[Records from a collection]
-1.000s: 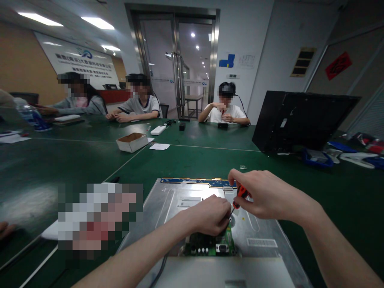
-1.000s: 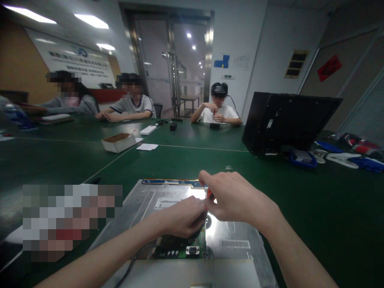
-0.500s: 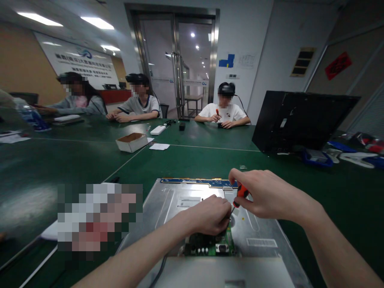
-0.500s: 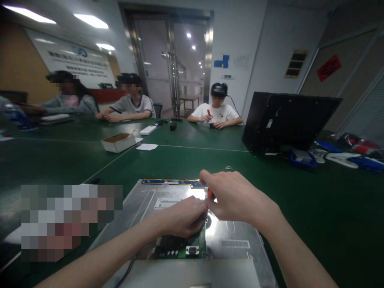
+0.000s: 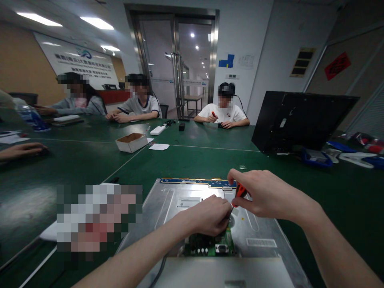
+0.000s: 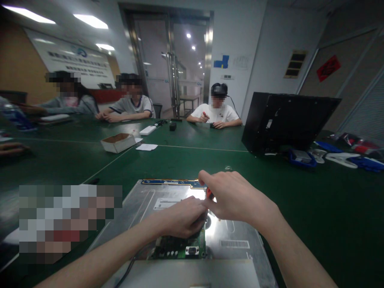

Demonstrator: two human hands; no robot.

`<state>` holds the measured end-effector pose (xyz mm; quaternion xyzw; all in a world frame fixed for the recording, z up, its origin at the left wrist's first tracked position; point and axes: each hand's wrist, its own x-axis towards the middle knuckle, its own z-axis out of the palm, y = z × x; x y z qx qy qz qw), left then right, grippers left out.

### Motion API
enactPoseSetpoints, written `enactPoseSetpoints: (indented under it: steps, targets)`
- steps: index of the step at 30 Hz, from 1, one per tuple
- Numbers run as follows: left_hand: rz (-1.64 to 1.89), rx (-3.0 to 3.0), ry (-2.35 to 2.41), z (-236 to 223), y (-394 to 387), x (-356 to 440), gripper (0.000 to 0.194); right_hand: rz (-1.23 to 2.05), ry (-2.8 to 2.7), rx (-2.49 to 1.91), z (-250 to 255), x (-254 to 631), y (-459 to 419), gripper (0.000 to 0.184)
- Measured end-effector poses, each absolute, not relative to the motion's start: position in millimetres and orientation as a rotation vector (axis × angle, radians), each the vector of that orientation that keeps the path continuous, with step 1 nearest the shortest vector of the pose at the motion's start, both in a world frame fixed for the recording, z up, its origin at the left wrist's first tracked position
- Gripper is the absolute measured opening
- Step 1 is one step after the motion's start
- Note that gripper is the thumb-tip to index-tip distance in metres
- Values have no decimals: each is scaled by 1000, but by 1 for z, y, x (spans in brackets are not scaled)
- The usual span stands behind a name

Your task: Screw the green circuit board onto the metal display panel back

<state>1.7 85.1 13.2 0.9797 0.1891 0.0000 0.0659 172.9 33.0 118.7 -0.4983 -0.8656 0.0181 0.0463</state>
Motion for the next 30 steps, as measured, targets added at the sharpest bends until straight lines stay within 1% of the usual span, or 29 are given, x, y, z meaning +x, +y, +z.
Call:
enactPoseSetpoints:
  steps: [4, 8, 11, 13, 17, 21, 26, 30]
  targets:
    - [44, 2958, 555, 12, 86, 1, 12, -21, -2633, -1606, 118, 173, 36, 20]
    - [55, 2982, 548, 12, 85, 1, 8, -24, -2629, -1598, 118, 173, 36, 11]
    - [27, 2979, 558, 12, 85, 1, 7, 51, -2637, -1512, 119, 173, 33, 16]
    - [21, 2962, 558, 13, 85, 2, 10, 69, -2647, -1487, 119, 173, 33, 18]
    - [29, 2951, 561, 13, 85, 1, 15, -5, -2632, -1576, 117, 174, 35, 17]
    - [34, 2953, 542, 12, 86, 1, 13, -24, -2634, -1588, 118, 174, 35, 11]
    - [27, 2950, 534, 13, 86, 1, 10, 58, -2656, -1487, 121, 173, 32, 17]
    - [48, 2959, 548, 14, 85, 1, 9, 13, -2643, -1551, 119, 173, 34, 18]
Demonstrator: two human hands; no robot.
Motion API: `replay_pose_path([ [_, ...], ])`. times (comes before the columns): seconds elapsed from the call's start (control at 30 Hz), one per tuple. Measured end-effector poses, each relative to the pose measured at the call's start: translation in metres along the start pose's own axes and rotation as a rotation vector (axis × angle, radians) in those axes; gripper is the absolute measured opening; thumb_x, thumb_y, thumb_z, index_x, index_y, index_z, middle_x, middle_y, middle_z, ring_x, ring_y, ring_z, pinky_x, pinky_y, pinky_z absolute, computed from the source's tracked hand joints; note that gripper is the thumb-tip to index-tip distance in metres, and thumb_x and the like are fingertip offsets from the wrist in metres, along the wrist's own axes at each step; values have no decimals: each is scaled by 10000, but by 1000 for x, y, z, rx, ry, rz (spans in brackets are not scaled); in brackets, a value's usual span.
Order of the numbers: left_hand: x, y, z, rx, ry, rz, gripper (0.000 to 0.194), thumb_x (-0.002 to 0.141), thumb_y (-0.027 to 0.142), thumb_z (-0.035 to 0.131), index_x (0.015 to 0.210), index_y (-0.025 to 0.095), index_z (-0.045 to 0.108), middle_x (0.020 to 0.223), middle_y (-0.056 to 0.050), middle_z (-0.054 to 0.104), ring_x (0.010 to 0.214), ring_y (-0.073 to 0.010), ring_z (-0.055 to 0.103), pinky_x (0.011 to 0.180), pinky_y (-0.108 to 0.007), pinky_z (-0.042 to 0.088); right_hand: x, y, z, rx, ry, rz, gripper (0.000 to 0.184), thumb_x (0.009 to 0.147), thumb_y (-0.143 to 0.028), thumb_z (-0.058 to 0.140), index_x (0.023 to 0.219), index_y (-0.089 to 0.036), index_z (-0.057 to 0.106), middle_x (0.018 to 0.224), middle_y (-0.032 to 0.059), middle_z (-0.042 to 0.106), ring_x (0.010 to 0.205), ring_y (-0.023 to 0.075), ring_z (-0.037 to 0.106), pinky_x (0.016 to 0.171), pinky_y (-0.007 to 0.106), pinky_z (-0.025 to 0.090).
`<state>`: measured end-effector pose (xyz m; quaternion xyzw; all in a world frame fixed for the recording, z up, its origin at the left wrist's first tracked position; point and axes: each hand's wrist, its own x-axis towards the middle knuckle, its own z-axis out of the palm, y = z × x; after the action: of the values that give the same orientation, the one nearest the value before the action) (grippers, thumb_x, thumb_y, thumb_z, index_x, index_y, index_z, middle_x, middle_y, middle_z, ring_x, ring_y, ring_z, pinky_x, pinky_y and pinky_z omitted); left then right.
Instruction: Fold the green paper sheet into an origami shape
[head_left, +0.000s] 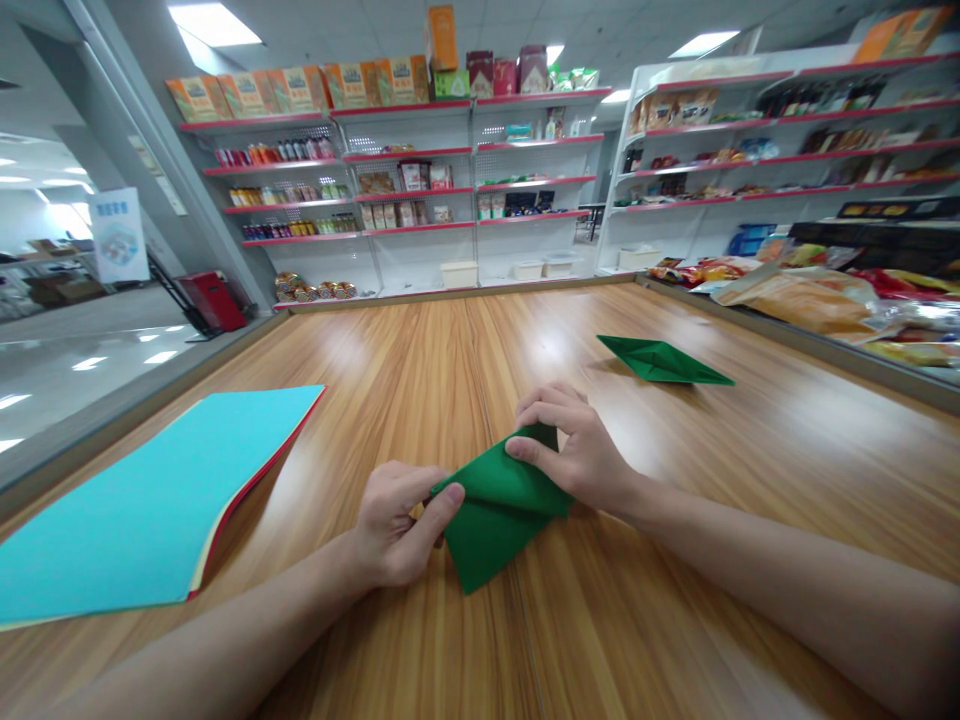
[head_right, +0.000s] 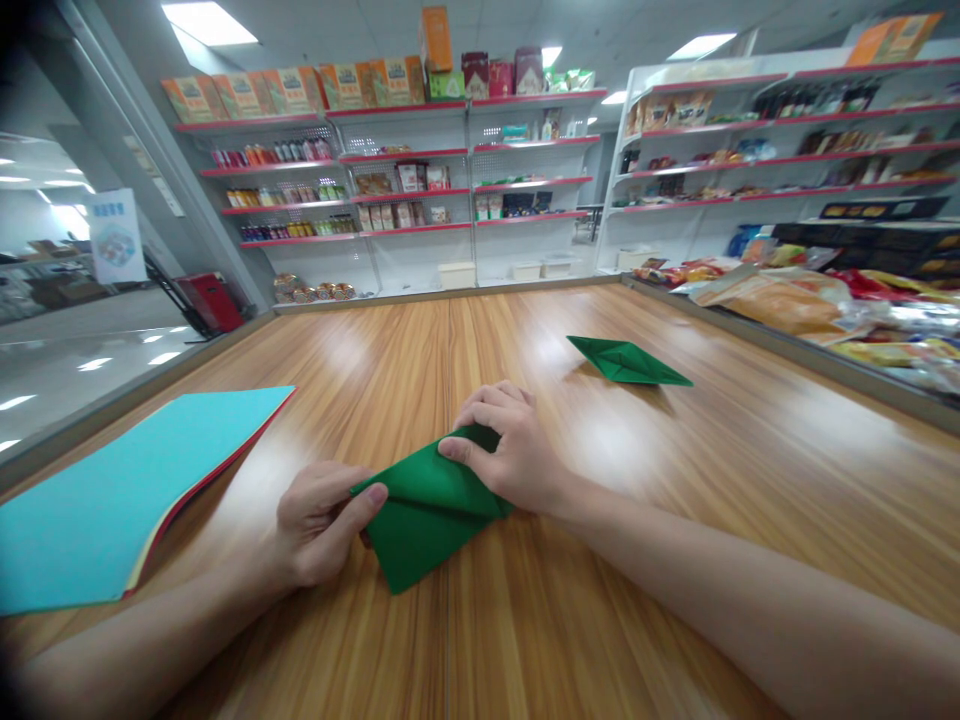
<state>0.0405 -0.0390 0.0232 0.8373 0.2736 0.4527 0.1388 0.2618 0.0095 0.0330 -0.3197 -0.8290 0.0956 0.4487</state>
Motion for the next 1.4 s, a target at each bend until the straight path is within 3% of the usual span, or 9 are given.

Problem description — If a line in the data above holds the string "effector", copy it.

Output of the task —
`<state>` holds the measured end-effector pose (xyz mm; quaternion xyzw; all in a world frame fixed for the recording, z up, its origin at the left wrist's first tracked position; point and axes: each hand's wrist, its own x-axis towards the middle knuckle, its own z-axis out of the palm, y = z × x; x y z qx qy qz qw), left then right, grippers left out.
- Measured end-effector poses, each absolute, not relative to the motion's start: position in millimetres and orientation as a rotation vector (axis × angle, radians), each the vector of that orientation that keeps the path continuous, with step 1 nearest the shortest vector of the pose at the motion's start, both in a world frame fixed for the recording, z up, its origin at the left wrist's first tracked position
Motion API: `replay_pose_path([ [_, ...], ])`. times (comes before the columns): seconds elapsed from the call's start (control at 30 Hz), one per tuple. Measured end-effector poses, each relative to the pose measured at the call's start: translation in metres along the start pose's own axes and rotation as a rotation vector (axis × angle, radians) in those axes; gripper is the absolute measured opening; thumb_x, thumb_y, thumb_z, index_x, index_y, index_z, middle_x, middle_y, middle_z, ring_x, ring_y, ring_z, pinky_x, pinky_y, pinky_z absolute, computed from the source's tracked hand joints; note that gripper is the thumb-tip to index-tip distance in metres, and thumb_x and the like are fingertip offsets from the wrist in metres, along the wrist's own axes at each step; values have no decimals: each is scaled by 10000, but by 1000 for x, y, z, rx, ry, rz (spans in brackets are not scaled); in brackets, a value's usual span.
`<state>`: measured end-effector pose (xyz m; quaternion xyzw; all in a world frame fixed for the recording, z up, its origin at the left wrist's first tracked position; point and axes: each hand's wrist, its own x-axis towards the middle knuckle, its own z-axis out of the palm, y = z × x; after the action: of the values that give the same orientation, the one nearest the value before the action) (grippers, thumb_x, thumb_y, thumb_z, index_x, index_y, index_z, middle_x, middle_y, middle_z, ring_x, ring_y, ring_z, pinky_x, pinky_y and pinky_z omitted); left then right.

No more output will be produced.